C’est quelque chose de plus insidieux, permettant de planter des idées dans l’esprit de l’hôte. L’efficacité est d’autant plus redoutable qu’elle s’appuie sur des biais cognitifs tels que le biais de confirmation (nous allons avoir tendance à accorder davantage de crédibilité aux informations en accord avec nos idées) et le fait que les algorithmes des réseaux sociaux ont tendance à enfermer les gens dans des cercles avec des gens et organismes qui pensent la même chose qu’eux (afin de jouer sur le biais de confirmation et d’occuper la personne avec le réseau social le plus longtemps possible). L’information n’a pas à être vraie. Nous recevons tellement d’informations aujourd’hui, impossible de tout vérifier. Alors si l’information nous paraît vraisemblable, si elle confirme ce qu’on pense, si elle flatte notre égo à cette époque où les désirs de reconnaissance et d’attention n’ont jamais été aussi puissants et accessibles, pourquoi naviguer à contre-courant ? Laissons-nous porter.
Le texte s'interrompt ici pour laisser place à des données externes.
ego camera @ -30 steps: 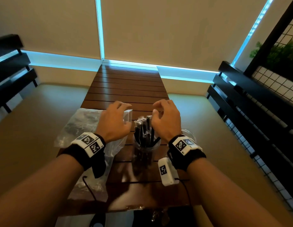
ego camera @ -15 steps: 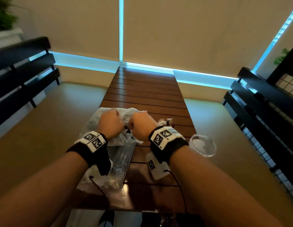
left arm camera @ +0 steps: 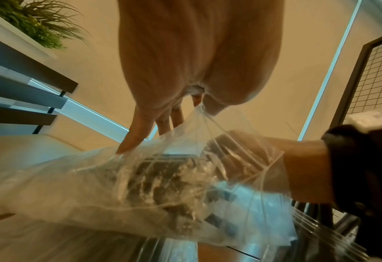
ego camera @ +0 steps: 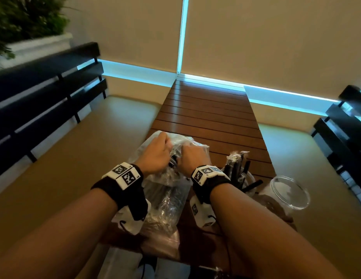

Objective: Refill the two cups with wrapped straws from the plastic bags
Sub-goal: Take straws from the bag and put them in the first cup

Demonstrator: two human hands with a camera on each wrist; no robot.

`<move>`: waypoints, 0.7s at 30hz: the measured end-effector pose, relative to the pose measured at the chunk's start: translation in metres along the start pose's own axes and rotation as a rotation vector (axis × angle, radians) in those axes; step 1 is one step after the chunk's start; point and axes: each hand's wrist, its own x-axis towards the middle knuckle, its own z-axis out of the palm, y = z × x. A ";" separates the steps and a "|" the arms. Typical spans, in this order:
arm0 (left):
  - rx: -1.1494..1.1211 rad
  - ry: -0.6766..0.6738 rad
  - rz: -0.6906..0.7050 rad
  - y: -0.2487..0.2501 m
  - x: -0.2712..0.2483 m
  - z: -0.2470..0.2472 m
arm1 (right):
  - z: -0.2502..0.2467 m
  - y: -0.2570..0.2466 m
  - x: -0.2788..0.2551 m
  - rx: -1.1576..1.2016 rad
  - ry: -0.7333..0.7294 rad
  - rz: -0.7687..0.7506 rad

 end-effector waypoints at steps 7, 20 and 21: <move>0.074 -0.029 0.015 -0.002 -0.005 -0.001 | 0.006 0.002 0.001 -0.001 -0.209 0.033; -0.020 -0.047 0.004 -0.023 0.002 -0.005 | 0.010 -0.003 0.006 0.207 -0.085 0.144; 0.048 -0.052 0.019 -0.027 0.004 -0.004 | 0.013 -0.002 0.007 0.229 -0.121 0.186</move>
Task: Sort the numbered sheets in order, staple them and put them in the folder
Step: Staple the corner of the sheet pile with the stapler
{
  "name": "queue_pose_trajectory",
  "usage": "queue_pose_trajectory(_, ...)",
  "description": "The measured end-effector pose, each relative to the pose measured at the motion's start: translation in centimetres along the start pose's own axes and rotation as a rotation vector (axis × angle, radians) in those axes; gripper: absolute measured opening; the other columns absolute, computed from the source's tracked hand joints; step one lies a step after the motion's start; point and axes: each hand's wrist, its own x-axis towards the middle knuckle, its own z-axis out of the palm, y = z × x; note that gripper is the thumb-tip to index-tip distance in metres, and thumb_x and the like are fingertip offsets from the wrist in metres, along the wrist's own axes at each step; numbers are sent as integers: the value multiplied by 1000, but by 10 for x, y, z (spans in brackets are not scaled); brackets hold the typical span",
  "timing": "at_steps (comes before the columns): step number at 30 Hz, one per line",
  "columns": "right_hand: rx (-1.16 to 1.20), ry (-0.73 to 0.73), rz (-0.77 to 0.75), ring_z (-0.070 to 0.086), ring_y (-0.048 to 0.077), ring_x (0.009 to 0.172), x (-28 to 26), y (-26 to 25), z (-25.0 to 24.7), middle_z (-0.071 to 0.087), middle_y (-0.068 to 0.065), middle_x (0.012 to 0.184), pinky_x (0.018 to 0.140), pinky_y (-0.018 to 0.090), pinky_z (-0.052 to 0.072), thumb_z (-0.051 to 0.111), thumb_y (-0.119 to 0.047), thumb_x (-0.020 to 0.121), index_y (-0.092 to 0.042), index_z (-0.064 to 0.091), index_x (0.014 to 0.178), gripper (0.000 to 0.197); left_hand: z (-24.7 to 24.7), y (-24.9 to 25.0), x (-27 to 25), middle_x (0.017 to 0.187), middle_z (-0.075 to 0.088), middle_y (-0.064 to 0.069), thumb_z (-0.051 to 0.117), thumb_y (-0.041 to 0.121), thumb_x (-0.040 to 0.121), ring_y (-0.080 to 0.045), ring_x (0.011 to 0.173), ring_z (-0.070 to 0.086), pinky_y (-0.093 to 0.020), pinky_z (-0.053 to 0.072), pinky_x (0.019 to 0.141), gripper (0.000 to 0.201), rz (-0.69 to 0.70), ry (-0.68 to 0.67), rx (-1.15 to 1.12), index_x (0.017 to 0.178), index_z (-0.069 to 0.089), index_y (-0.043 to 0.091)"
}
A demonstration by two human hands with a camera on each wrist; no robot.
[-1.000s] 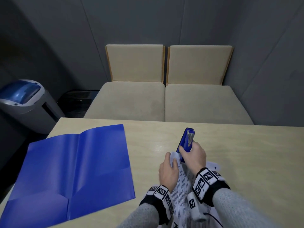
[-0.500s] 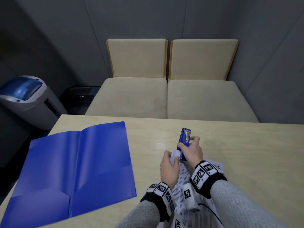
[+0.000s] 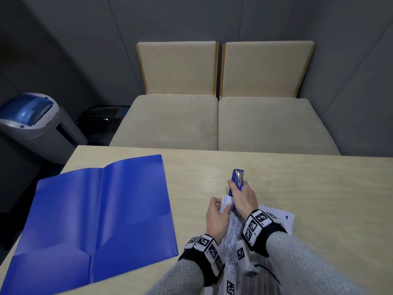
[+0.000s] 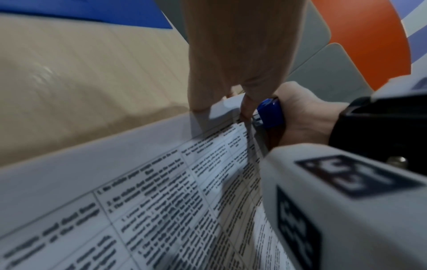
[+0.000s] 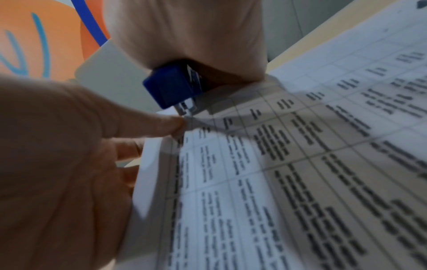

C’est un système conjointement psychologique et technologique qui fait de ces médias les architectes de la vérité, car ils transforment de simples doutes en certitudes absolues, la plupart du temps afin de définir un « ami » et un « ennemi », le « héros » et le « méchant », le « bien » et le « mal ». Plus besoin de nuancer. Plus besoin de réfléchir. Plus besoin de chercher à comprendre, à comprendre autrui, à se comprendre. Brainwashing power.